It seems a pond-divider.
If I were starving I might force a vending machine. (BrE)
If I were starving I might force open a vending machine. (AmE).

Does that jive with other English speakers?


----------



## Loob

High on grammar said:


> ... LONGMAN GUIDE TO ENGLISH USAGE, by Sidney Greenbaum, says this sentence is a grammatically wrong, but doesn't provide an explanation.
> 
> *A burglar at the Berwick Inn forced a fruit machine to steal £40. *
> ...


HoG, can you tell us exactly what the Longman Guide says?

The sentence is a good example of Quirk's_ diversion of an addressee's attention by an unintentional absurdity or double entendre.
_
But I find it hard to see why it should be described as "grammatically wrong".


----------



## natkretep

perpend said:


> It seems a pond-divider.


The _Merriam-Webster_ gives this definition of the verb _force_, with no additional label suggesting that this is mainly British:


> *5 :*  to achieve or win by strength in struggle or violence: as
> 
> a *:*  to win one's way into <_force_ a castle> <_forced_ the mountain passes>
> 
> b *:*  to break open or through <_force_ a lock>


Can I not conclude that this use is also available in AmE? Benny and Parla seem fine with it.


----------



## sdgraham

natkretep said:


> The _Merriam-Webster_ gives this definition of the verb _force_, with no additional label suggesting that this is mainly British:
> 
> Can I not conclude that this use is also available in AmE?

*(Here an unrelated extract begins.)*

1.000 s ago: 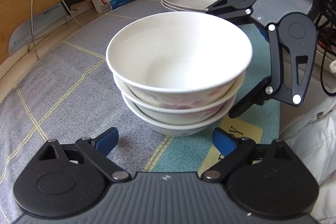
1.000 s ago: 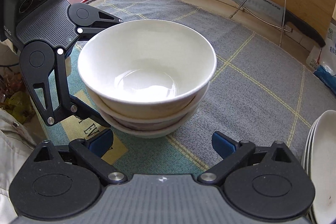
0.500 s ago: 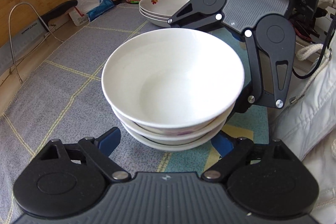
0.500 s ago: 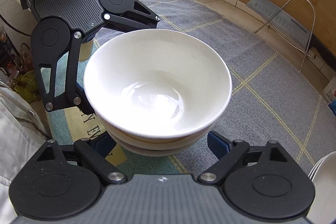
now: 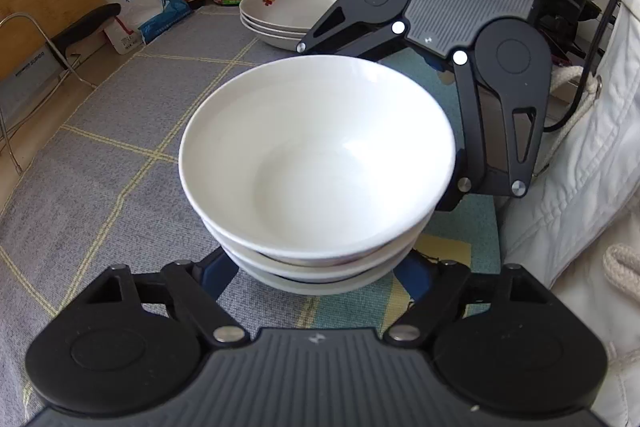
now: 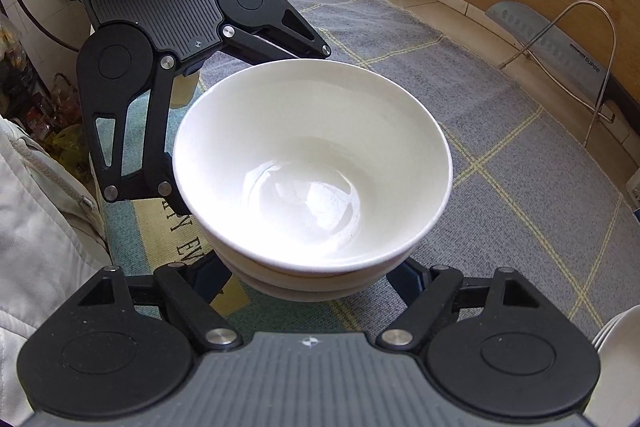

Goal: Organize plates and bowls
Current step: 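Carry the bowl stack with both grippers over the white plate stack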

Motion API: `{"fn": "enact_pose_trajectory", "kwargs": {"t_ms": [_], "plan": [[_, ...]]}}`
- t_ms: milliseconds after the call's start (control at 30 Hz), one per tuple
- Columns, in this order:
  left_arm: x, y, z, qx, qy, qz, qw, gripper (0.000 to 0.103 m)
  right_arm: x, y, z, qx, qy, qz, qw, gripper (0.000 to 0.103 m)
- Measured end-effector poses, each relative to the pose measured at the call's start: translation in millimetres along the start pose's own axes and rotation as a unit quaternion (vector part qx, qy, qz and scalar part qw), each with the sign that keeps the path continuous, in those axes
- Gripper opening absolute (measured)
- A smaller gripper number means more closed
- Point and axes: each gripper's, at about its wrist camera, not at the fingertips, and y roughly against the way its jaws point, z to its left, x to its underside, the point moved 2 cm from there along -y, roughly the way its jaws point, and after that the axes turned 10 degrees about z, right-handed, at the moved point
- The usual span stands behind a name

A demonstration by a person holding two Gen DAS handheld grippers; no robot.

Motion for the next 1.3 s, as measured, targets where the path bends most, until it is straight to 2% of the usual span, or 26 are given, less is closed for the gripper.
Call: {"fn": "enact_pose_trajectory", "kwargs": {"t_ms": [300,700,900,1300], "plan": [[-1,-2,3,0.009,-0.009,0.0,0.9999,0.083,-3,-2,-4,-0.005,0.001,0.006,1.0,0.087],[-7,2,-2,-0.009,-0.008,-0.005,0.9999,0.083,-2,2,-1,0.002,0.001,0.01,1.0,0.087],[-35,3,-6,-0.022,-0.01,-0.01,0.9997,0.083,5,15,0,0.012,0.01,0.006,1.0,0.087],[-124,-27,-23,-0.049,-0.032,-0.035,0.9977,0.083,60,77,-61,0.049,0.019,0.0,0.999,0.087]]}}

Our very own dictionary here, which seems to be decidedly American, does likewise:

WordReference Random House Learner's Dictionary of American English © 2015

force _/fɔrs/_ n., v., *forced, forc•ing.*

v. [~ + object]

to compel, constrain, or make (someone) to do something[~ + object + to + verb]The police forced him to confess.

to drive or propel against resistance:to force one's way through a crowd.

to bring about or effect by force:We'll have to force a solution.

to obtain or draw forth by or as if by force; extort:to force a confession.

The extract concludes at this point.